Op grond hiervan vorderde [appellant] in eerste aanleg in conventie veroordeling van [geïntimeerde] tot betaling van € 21.000,- aan achterstallige huur, van € 4.200,- aan boetes, van € 21.000,- aan misgelopen huur tot en met maart 2018, van € 14.925,08 aan herstelkosten en van € 900,- aan buitengerechtelijke incassokosten, vermeerderd met de wettelijke rente, en veroordeling van [geïntimeerde] in de proceskosten.
3.3
[geïntimeerde] heeft de vorderingen van [appellant] bestreden. De huurovereenkomst is volgens hem op 13 april 2017 buitengerechtelijk ontbonden vanwege de gebreken aan het gehuurde pand die er bij de aanvang van de huurovereenkomst al waren en die [appellant] ondanks diens toezeggingen tot herstel niet heeft verholpen. Ook heeft het gedrag van [appellant] volgens [geïntimeerde] tot verlies van klanten geleid. Hij betwist de (hoogte van de) verschillende onderdelen van de vordering van [appellant] .
[geïntimeerde] stelt dat hij zelf schade heeft geleden doordat de gebreken aan het pand niet zijn verholpen. Dit heeft geleid tot verlies aan inkomsten en kosten van herstel van mankementen. Op grond hiervan vorderde [geïntimeerde] in eerste aanleg in reconventie veroordeling van [appellant] tot betaling van in totaal € 31.434,28 aan schadevergoeding, te vermeerderen met de wettelijke rente, veroordeling van [appellant] in de proceskosten.
[appellant] heeft de reconventionele vordering van [geïntimeerde] op zijn beurt bestreden.
3.4
Bij tussenvonnis van 31 juli 2019 heeft de kantonrechter een comparitie van partijen bepaald die op 12 november 2019 heeft plaatsgevonden.
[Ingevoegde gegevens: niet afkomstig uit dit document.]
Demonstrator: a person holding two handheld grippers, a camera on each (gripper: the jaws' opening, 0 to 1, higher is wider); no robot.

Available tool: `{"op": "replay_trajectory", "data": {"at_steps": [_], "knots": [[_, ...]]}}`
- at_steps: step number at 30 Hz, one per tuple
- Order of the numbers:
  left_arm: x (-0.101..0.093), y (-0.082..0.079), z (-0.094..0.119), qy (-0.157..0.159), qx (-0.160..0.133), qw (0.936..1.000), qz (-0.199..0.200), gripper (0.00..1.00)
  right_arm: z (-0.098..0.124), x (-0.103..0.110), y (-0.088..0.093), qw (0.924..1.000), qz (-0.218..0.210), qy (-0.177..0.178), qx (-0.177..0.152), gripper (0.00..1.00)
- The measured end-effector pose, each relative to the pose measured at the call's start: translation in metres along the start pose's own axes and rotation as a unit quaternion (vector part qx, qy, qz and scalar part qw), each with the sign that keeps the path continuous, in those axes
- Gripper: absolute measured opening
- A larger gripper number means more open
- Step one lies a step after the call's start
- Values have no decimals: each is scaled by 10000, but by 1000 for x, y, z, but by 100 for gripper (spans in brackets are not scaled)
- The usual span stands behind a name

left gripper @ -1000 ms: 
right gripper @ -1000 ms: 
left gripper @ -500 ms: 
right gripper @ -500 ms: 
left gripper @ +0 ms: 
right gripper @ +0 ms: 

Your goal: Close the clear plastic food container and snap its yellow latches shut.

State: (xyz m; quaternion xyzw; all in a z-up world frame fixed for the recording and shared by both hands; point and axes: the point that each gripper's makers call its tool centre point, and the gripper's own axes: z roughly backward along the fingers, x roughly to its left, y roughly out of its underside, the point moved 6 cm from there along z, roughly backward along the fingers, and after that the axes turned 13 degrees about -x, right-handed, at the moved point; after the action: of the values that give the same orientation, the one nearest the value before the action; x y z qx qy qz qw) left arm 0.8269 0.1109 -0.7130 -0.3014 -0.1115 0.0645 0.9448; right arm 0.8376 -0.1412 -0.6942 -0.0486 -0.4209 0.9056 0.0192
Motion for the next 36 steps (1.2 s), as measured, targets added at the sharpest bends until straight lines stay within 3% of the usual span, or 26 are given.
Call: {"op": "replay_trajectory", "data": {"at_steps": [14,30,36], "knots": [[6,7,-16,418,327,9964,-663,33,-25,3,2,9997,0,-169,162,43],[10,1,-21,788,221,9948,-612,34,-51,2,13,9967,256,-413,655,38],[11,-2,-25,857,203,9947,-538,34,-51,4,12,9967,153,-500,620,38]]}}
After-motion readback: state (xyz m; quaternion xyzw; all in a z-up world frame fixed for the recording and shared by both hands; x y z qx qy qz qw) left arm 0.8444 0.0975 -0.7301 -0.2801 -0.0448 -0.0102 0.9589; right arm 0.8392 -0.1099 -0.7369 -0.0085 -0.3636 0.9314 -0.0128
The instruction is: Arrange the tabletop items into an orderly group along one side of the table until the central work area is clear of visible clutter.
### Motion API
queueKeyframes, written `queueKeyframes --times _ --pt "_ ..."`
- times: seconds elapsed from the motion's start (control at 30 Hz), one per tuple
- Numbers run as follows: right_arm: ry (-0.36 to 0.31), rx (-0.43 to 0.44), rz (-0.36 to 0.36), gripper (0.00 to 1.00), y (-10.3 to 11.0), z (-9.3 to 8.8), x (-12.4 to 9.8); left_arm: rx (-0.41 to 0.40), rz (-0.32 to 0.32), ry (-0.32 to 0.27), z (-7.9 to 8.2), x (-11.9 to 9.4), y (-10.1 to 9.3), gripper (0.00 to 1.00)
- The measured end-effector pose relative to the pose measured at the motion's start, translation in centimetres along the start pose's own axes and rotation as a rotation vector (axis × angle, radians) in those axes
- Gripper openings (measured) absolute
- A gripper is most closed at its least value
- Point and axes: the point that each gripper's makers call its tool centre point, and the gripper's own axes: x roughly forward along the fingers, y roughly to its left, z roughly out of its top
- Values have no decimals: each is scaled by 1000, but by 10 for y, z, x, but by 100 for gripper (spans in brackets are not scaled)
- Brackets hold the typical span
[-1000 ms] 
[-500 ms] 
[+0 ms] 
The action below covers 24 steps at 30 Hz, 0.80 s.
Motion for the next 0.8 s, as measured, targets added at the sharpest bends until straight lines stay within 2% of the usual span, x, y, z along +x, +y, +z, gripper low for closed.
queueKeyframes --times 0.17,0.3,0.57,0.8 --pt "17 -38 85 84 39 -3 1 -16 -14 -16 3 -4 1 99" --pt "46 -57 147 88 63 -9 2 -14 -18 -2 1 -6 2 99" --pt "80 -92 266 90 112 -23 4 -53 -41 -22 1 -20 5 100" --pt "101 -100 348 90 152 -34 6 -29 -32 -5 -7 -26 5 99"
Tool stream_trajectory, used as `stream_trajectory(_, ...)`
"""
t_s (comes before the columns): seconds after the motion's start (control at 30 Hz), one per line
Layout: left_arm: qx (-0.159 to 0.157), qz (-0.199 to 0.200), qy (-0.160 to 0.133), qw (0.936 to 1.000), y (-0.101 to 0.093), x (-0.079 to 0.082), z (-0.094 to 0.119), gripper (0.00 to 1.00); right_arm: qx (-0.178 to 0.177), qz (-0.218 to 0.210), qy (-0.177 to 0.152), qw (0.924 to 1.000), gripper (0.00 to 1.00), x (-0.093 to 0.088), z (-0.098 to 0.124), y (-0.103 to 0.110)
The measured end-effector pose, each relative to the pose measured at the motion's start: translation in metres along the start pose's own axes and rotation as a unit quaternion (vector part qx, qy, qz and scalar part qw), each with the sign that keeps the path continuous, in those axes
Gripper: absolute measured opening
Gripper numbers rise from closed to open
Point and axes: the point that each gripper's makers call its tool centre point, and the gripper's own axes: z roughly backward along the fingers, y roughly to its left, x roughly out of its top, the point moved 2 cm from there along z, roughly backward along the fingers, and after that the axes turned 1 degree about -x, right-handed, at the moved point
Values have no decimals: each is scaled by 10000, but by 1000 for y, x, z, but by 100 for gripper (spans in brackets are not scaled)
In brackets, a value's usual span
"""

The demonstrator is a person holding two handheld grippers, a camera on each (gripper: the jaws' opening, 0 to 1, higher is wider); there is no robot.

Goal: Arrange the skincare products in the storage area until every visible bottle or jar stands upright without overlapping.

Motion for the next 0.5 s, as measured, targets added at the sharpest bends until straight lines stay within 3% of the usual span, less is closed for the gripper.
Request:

Bij eindvonnis van 27 mei 2020 heeft de kantonrechter geoordeeld dat de huurovereenkomst door de buitengerechtelijke ontbinding per 13 april 2017 tot een einde is gekomen, zodat [geïntimeerde] daarna geen huur meer verschuldigd is. Over de periode van 1 maart 2017 tot en met 13 april 2017 dient [geïntimeerde] de achterstallige huur te betalen, afgerond € 5.020,- en is hij voor maart en april elk een boete van € 200,- verschuldigd. In zoverre oordeelde de kantonrechter de vordering van [appellant] toewijsbaar, voor de overige posten gold dat niet. Op het toewijsbaar geoordeelde bedrag is de waarborgsom van € 3.500,- in mindering gebracht, zodat in conventie uiteindelijk een bedrag van € 1.920,- is toegewezen, vermeerderd met de wettelijke rente vanaf de dag van dagvaarding, 29 april 2019. In conventie zijn de proceskosten tussen partijen gecompenseerd; het meer of anders gevorderde is afgewezen.
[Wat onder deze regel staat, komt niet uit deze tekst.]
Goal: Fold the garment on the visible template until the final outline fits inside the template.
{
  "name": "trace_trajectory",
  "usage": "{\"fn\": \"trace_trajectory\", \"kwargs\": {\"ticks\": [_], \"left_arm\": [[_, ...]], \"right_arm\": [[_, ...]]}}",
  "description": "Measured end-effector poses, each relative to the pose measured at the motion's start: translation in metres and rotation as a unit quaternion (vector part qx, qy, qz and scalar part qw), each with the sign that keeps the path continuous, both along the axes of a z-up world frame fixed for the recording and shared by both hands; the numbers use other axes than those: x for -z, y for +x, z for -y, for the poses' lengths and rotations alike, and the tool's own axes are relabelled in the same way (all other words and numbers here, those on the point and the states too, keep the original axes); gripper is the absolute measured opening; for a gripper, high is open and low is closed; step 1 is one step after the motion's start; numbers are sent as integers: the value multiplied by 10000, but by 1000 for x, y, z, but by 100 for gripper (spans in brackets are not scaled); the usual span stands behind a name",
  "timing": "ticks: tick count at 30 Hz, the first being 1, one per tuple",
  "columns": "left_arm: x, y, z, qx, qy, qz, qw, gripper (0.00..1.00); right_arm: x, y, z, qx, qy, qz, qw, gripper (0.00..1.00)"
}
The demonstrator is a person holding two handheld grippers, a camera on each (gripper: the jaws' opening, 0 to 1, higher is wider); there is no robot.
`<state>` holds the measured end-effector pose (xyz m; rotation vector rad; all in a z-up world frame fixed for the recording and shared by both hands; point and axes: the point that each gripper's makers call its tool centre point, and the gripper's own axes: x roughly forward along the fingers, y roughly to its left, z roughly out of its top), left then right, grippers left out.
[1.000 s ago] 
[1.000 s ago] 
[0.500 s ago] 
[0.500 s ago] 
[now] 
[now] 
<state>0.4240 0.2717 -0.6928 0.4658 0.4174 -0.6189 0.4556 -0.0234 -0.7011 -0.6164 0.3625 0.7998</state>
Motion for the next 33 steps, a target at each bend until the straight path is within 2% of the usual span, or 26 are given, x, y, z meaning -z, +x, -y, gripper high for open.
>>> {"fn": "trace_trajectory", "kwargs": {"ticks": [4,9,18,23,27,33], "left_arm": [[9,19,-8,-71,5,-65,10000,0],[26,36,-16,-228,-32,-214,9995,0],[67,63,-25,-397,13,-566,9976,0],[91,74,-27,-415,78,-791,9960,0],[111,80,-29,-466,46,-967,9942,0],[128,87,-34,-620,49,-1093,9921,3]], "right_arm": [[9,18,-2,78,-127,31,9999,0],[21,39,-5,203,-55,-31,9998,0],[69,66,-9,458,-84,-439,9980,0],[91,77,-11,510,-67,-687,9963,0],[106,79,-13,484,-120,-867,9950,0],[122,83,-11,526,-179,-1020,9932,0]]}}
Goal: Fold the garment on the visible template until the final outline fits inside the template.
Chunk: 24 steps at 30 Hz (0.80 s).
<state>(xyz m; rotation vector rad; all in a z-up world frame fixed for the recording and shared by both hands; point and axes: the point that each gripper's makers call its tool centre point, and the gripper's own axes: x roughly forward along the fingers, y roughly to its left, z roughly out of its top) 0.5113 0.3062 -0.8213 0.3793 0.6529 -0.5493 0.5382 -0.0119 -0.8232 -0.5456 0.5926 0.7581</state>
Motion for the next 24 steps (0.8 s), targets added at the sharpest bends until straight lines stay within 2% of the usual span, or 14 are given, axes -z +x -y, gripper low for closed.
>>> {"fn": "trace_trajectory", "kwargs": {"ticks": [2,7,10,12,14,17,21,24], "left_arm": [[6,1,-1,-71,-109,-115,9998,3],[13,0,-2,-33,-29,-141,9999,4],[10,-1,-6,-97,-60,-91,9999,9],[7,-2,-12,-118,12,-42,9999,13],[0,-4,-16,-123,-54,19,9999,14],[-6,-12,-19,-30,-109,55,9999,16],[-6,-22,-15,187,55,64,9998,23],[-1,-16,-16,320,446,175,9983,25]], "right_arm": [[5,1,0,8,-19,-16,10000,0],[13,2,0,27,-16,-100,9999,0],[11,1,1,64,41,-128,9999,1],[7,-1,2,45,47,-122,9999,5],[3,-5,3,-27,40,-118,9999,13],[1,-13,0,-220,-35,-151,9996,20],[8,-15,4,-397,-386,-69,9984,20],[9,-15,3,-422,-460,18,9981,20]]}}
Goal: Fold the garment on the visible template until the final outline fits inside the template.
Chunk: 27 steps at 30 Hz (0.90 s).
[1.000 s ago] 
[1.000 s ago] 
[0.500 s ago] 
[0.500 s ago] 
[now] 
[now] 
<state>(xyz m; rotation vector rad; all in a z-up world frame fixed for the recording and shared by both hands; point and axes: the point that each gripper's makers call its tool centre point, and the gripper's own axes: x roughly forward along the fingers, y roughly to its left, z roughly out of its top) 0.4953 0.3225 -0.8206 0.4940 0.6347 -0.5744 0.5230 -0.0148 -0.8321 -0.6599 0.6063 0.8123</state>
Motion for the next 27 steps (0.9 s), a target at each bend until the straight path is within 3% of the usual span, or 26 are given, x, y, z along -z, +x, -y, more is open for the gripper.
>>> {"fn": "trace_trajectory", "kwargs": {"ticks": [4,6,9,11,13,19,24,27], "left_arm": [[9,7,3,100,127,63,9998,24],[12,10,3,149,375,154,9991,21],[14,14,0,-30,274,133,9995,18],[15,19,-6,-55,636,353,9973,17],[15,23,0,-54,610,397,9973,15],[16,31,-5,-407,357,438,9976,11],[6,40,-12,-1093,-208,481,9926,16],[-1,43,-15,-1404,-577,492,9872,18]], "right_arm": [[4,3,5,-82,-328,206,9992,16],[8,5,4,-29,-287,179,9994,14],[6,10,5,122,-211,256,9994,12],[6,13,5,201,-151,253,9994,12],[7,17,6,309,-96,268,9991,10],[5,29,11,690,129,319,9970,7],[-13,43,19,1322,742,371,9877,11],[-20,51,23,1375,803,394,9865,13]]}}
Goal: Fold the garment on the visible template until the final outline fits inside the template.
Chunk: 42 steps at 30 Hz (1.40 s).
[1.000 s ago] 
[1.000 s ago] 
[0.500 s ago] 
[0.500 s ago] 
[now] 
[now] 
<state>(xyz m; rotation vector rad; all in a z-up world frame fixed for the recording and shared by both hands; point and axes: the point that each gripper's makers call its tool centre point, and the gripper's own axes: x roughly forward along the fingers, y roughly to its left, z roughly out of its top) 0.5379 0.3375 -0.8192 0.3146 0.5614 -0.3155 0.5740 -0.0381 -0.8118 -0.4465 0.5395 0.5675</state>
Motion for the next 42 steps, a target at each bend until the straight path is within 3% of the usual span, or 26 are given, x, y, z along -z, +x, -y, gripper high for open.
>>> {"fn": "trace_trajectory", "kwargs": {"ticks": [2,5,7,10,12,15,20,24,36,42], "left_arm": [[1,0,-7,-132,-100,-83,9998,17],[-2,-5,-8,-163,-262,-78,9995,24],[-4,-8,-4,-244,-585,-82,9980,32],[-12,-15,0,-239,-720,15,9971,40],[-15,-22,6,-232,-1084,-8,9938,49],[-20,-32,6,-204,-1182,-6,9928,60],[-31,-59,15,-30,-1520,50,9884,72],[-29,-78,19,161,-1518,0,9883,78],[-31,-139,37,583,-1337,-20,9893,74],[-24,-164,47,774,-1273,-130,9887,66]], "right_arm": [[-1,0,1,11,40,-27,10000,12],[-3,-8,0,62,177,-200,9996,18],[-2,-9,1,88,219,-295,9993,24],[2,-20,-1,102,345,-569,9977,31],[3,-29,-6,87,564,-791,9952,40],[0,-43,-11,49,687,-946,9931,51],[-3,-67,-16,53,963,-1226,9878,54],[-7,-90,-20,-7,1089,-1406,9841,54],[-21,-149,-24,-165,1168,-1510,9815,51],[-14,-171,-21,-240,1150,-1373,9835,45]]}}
De reconventionele vordering van [geïntimeerde] is geheel afgewezen, met veroordeling van [geïntimeerde] in de kosten in reconventie.
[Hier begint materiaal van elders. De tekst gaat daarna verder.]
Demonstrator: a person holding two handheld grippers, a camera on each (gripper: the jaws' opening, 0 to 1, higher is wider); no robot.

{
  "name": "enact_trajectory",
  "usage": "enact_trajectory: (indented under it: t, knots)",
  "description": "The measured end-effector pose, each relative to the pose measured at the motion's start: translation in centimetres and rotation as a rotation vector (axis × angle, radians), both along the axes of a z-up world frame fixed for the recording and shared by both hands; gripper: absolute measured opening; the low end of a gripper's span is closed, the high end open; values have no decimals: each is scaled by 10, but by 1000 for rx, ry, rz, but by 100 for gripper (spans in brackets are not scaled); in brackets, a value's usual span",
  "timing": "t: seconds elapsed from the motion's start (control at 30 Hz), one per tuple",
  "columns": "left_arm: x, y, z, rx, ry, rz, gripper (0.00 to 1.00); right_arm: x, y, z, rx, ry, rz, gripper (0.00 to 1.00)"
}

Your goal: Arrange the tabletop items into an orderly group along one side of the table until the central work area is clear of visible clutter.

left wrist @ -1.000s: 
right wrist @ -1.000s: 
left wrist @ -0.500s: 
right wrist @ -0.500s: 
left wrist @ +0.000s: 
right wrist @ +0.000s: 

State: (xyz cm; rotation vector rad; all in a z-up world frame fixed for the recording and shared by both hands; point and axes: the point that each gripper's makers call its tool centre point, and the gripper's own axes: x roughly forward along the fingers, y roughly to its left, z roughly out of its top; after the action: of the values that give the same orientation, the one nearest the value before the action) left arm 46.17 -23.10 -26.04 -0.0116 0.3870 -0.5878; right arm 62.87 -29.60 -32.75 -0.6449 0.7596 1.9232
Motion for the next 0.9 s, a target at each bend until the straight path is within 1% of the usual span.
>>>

De bevoegdheid en het toepasselijk recht
3.5
[appellant] woont in Duitsland, zodat het geschil internationale aspecten heeft. De kantonrechter is terecht en onbestreden uitgegaan van de bevoegdheid van de Nederlandse rechter en van toepasselijkheid van Nederlands recht, op grond van respectievelijk artikel 24 lid 1 eerste volzin van de herschikte EEX-Vo. (nr. 1215/2012) en artikel 4 lid 1 sub c van de EG-Vo. (nr. 593/2008).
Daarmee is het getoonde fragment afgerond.